Could anyone give me information about roof insulation and where I could buy sheets or 
Rolls of it.
I'm in the central area .
Thanks.


----------



## travelling-man (Jun 17, 2011)

The sheets of blue foam insulation are pretty good and it's usually available from the Bricomarche chain.


----------



## BodgieMcBodge (Mar 8, 2013)

Hi,

There;s quite a few places just as there are quite a few products. A bit more info would be useful, what are you looking to insulate and how many square meters? Insulating a traditional wood/tile roof is not the same method as a concrete beam and block roof. Bricomarche sell some and (sometime) very helpful but are in the DIY arena rather then builders' merchants. .


----------



## In 2 bikes (Apr 18, 2013)

BodgieMcBodge said:


> Hi,
> 
> There;s quite a few places just as there are quite a few products. A bit more info would be useful, what are you looking to insulate and how many square meters? Insulating a traditional wood/tile roof is not the same method as a concrete beam and block roof. Bricomarche sell some and (sometime) very helpful but are in the DIY arena rather then builders' merchants. .

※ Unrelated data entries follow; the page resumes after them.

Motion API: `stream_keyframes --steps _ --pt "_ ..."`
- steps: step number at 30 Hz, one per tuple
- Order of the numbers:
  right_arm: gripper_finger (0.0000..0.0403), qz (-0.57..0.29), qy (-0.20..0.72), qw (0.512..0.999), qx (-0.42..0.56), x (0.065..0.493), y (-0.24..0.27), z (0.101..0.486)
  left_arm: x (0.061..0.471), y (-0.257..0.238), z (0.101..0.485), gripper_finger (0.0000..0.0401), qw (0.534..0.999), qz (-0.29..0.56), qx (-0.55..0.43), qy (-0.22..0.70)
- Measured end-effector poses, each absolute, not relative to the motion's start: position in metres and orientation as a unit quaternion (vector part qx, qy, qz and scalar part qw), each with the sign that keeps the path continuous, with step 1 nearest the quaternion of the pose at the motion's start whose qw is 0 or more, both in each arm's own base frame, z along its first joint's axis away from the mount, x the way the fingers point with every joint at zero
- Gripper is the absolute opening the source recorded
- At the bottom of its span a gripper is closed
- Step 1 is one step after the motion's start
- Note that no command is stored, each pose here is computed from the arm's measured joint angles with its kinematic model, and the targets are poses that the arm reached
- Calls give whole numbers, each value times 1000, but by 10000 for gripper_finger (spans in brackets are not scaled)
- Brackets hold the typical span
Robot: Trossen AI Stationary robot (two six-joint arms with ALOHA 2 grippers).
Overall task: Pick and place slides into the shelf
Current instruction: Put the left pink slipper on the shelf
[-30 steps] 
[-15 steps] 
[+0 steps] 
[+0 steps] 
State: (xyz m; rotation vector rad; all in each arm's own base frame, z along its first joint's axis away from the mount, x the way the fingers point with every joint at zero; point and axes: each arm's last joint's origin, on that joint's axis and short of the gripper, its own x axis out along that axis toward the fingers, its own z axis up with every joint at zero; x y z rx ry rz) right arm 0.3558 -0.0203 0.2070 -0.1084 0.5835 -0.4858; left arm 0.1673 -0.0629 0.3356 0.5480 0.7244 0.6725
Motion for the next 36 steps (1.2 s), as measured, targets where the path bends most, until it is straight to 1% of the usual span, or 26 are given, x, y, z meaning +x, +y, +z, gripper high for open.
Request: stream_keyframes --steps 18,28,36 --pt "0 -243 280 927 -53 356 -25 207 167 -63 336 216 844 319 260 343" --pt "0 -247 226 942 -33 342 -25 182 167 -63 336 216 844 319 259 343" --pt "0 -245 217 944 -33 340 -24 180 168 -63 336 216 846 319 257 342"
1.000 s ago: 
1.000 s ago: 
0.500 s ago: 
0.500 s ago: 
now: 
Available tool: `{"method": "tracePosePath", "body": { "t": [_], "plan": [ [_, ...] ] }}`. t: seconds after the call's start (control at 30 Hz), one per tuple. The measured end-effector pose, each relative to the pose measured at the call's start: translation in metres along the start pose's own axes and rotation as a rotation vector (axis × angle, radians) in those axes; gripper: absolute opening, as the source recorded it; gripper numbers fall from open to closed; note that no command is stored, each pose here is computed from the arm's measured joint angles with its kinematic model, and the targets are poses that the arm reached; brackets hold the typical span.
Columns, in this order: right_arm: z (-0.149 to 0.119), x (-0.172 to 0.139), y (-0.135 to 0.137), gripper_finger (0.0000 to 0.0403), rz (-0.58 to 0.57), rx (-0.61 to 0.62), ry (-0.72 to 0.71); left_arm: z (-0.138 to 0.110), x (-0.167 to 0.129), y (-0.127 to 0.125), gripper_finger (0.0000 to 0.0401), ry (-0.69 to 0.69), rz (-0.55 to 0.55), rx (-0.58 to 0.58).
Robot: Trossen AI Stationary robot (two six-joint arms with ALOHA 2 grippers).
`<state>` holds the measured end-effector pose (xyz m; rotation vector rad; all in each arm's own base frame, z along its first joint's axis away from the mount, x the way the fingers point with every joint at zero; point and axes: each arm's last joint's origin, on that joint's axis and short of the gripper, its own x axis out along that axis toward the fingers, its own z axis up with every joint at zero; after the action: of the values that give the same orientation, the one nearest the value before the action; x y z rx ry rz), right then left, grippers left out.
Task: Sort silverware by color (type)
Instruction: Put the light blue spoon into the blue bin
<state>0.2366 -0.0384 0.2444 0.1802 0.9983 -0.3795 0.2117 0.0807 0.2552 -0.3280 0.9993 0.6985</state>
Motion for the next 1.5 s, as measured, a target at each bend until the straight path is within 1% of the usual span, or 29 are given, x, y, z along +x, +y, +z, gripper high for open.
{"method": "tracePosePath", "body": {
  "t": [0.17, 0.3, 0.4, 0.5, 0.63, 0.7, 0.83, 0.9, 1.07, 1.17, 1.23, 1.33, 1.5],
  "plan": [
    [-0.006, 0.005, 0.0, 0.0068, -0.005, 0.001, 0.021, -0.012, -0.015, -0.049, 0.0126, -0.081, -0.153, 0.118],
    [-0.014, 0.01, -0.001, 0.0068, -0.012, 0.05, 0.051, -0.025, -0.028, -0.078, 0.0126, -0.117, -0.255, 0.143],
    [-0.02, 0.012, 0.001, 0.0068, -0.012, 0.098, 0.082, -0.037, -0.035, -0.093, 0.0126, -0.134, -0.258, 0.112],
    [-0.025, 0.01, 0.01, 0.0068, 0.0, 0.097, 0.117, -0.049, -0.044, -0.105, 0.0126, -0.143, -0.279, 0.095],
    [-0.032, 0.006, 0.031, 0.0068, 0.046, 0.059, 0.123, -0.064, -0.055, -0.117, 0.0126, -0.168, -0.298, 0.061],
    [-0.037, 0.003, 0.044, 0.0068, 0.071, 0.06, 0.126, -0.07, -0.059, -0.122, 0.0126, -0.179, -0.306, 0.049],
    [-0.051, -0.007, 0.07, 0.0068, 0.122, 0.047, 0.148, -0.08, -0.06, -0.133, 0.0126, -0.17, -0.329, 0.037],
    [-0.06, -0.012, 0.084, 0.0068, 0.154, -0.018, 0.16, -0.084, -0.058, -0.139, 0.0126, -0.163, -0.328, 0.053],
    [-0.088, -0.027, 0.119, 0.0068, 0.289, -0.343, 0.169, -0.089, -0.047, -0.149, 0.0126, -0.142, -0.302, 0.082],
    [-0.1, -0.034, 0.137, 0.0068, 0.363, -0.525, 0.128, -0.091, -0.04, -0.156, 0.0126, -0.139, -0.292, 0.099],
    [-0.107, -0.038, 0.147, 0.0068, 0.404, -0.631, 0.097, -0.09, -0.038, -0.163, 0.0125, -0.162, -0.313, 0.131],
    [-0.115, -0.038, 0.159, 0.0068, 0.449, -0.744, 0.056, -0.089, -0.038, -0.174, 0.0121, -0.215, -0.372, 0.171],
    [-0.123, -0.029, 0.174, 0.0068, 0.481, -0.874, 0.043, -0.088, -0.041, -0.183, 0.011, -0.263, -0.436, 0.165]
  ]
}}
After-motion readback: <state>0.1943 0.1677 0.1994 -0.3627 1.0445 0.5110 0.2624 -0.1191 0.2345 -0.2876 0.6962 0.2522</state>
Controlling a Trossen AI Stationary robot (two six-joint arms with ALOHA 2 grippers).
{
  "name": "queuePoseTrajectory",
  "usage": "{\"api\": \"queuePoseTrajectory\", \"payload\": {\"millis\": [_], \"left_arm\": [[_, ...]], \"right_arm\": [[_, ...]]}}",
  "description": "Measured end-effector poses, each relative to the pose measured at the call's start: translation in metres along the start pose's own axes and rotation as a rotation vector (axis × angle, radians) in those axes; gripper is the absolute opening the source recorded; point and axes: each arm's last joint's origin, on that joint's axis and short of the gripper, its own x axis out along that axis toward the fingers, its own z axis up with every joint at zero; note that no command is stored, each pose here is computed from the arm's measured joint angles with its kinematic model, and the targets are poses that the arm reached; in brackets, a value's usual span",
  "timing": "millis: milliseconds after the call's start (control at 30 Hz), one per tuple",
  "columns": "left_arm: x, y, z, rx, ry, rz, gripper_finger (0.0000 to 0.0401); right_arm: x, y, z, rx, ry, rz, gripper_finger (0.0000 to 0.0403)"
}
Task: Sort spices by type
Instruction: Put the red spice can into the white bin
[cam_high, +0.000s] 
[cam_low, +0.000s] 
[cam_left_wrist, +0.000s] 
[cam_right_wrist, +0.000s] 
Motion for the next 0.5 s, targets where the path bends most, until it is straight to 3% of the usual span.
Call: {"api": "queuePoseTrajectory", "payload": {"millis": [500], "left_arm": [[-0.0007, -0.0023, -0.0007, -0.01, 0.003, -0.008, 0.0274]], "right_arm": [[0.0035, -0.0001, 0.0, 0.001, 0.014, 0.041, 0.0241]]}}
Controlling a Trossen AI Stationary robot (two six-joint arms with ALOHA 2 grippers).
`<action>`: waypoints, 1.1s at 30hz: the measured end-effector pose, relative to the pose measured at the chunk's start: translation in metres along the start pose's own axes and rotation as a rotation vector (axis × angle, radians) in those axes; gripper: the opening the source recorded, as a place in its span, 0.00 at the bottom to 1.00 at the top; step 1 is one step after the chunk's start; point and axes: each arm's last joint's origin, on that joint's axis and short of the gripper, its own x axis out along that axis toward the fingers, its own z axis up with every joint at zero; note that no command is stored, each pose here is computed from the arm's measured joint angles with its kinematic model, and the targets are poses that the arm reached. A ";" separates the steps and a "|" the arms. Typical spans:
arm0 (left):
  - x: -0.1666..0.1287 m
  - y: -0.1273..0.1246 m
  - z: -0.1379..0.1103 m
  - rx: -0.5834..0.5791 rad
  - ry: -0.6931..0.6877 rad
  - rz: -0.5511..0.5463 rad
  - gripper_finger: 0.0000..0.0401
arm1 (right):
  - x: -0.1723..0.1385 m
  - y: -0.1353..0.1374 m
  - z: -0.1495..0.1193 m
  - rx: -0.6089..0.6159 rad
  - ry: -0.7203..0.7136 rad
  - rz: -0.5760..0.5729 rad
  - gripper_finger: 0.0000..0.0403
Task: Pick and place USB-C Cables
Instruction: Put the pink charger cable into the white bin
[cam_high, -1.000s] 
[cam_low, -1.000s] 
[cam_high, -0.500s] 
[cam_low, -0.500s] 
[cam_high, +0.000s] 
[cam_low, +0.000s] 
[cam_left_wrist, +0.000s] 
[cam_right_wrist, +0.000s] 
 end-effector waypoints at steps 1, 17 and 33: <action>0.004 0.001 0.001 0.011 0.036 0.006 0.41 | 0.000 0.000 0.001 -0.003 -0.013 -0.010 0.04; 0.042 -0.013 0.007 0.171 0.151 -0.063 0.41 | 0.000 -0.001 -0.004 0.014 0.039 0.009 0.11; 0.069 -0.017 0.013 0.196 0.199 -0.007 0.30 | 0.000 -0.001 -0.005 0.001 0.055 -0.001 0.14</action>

I'm reading this with interest. I have a concrete attic and beam roof supporting a standard 120 degree ( I think ) tiled apex with a floor area about 35 metres x 20 . You mentioned there is a different way / material to insulate this. I'm not without basic DIY skills, but would welcome what would be a good way forward......Sorry to hijack Georgirobert..


----------



## Georgirobert (May 28, 2013)

I also welcome more information the more the better.


----------



## AidanMcK (Nov 21, 2011)

Me too! Bring it on


----------



## BodgieMcBodge (Mar 8, 2013)

The big problem is not insulation but condensation, the traditional Portuguese method is to have the roof with ridge beam and then wooden beams and batons with tiles on top. Below this is a "sealed" flat ceiling of T+G or similar wood creating an open roof space with layers of insulation laid on top of the cieling, the roof space and wood have to breathe or rot will set in, woodworm live by getting moisture from eating the wood and need 11% moisture or above to sustain them so the wood has to breathe out humidity in dryer periods to kill the larvae. The insulation can be "rockwool type of fibre" or non-compressed pellets of fireproof "styrafoam" or, my favourite for wooden structures, reprocessed paper (isofloc) on the flat cieling but all these allows the ceiling to breathe through. Using plastic sheet, roof felt, sealed block insulation or sealing any of the wood with something like oil based gloss paint may sound attractive in terms of cost + insulation + stopping drafts but is detrimental.


----------



## AidanMcK (Nov 21, 2011)

Ok noted for when we get to that part. Thanks. Other opinions appreciated also.


----------